Until finally, Jonah said “‘All done’ Lego guy.”

(I don’t want to be upset about this. Please take it away).

He no-longer wanted the piece we couldn’t find.

He didn’t want it to control his emotions. And he had the self-awareness to realize it.

Now my own eyes were filling with tears.

We have been working on this for so long you guys.

SO LONG.

Being self-aware of your emotions is a HUGE breakthrough. Especially when you are escalated.

And then Jonah said something I never want to forget.

“All done ‘Daddy is sad.’”
“I want ‘Daddy is happy.’”

🥺😭

And I held him, smiling, tears in my eyes.

“I know it seems like Daddy is sad, buddy. But Daddy is happy.”

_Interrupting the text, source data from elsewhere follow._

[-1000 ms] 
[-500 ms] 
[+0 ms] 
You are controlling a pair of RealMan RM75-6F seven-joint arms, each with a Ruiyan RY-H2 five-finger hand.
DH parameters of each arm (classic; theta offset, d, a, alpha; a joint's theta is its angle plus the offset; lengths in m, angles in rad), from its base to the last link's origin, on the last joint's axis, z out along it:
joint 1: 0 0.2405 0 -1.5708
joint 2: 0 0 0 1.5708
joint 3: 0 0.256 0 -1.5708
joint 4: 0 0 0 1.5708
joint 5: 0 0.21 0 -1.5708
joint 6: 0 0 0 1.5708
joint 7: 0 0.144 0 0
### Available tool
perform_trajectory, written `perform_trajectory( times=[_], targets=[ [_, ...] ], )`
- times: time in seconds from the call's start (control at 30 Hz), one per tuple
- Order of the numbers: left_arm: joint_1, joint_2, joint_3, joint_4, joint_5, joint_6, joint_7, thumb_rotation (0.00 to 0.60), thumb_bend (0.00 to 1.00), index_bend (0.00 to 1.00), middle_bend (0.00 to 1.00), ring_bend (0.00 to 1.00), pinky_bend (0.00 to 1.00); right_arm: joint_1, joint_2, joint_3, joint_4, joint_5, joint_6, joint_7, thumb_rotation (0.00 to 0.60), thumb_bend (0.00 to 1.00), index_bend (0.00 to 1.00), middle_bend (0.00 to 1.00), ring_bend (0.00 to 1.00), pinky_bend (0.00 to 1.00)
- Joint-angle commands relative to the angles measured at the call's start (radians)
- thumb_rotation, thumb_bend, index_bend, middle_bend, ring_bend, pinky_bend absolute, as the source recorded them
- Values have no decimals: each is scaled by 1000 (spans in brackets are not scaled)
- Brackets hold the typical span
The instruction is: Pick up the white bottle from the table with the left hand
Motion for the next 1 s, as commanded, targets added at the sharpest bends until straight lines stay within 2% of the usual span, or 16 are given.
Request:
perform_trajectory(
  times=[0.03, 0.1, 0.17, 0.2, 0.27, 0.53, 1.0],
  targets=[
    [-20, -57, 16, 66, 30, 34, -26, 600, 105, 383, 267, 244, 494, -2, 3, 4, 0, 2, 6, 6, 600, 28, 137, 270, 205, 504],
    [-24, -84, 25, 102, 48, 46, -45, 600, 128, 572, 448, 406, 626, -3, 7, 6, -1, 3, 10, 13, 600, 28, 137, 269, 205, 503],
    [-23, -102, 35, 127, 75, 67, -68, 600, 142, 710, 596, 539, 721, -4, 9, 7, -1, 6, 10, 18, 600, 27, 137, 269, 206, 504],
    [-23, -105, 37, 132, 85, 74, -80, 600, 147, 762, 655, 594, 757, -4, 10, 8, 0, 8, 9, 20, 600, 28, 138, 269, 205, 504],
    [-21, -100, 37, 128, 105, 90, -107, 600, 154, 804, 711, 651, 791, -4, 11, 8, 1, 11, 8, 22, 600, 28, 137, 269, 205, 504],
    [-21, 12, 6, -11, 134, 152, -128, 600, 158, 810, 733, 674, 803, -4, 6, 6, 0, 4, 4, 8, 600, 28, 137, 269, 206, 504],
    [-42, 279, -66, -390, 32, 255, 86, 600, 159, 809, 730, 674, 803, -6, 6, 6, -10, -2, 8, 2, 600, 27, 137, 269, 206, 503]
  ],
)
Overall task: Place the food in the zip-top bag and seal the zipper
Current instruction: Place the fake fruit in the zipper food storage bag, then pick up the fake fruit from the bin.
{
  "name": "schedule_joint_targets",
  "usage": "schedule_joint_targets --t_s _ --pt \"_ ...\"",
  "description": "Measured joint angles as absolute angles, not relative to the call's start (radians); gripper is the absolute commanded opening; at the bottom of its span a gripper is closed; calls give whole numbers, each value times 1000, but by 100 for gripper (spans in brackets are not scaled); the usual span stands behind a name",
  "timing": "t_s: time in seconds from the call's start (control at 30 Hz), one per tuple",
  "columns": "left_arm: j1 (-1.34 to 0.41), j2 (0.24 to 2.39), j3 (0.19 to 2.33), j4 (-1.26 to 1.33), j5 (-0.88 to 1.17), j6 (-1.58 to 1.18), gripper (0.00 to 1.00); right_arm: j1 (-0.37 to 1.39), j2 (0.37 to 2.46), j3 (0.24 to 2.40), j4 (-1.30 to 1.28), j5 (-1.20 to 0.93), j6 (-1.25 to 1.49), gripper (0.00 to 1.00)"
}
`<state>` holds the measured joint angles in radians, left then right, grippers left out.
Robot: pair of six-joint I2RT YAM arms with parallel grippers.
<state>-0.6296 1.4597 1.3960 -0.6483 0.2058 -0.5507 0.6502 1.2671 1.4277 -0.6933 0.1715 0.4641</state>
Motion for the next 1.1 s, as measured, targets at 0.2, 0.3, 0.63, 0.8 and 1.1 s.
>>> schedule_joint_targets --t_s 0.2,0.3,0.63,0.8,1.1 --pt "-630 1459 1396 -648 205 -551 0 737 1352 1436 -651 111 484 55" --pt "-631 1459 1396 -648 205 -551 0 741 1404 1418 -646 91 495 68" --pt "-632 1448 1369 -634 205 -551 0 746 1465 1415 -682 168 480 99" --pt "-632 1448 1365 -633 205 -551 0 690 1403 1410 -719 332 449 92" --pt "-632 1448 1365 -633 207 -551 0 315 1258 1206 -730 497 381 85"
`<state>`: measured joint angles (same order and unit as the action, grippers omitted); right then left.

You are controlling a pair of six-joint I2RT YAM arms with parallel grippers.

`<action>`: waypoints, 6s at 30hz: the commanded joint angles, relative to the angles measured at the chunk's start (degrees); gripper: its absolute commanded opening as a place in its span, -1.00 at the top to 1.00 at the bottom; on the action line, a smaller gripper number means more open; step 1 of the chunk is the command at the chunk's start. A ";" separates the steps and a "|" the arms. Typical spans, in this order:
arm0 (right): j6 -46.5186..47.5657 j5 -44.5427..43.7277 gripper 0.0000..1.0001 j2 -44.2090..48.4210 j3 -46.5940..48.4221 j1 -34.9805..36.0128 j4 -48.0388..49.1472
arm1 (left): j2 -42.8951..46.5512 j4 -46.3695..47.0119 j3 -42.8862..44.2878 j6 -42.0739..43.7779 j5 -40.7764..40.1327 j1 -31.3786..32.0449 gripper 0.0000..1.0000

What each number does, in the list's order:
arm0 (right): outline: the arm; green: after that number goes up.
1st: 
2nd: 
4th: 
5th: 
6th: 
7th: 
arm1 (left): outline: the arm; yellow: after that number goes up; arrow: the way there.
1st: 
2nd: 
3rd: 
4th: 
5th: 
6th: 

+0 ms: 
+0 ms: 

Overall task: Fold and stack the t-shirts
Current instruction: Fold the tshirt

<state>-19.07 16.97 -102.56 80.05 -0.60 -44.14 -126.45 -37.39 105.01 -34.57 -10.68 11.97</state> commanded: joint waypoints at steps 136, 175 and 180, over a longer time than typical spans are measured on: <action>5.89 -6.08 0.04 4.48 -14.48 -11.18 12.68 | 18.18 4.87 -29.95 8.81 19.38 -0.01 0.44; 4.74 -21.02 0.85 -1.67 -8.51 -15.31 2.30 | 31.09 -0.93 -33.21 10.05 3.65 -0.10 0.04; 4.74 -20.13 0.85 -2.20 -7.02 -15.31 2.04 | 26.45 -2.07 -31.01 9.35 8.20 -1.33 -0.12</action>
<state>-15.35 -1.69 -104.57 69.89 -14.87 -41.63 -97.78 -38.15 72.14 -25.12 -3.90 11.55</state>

“Daddy is SO happy. And Daddy is SO proud of you.”

———

We still have meltdowns. They are inevitable.

But now they are different.

Jonah is aware of them and they are not nearly as long.

Jonah will now interrupt his own meltdown with “‘all done’ crying”

(speaking to himself)…

And then “‘all done’ [whatever it was he so vehemently wanted]”…

(speaking to me to take away [the thing] so it won’t control his emotions.)

Seriously. You guys.

Last week we went to the beach like we have been doing all month at his request, but we couldn’t find a parking spot in “the usual lot” (warmer weather means more people).

Jonah started to have a meltdown in the car about parking elsewhere, so I pulled over on the side of the road. The meltdown lasted about 5 minutes before he said “all done crying.” And then requested to go home.

We did. And he was happy with that decision.

He didn’t even request to go back to the beach for another three days.

Yesterday, he finally went back. It was a beautiful day.

The parking situation was the same as before. All full.

So we had to park in a different location, which is what caused the last meltdown.

But this time, Jonah was fine with it. Even Happy with it. He had a great time.

Jonah will always deal with these emotions that cause meltdowns.

But being aware of them is the first step to having mastery over them.

And frankly, as a parent, teaching Jonah to communicate these emotions effectively without needing to use aggression is all I ever wanted.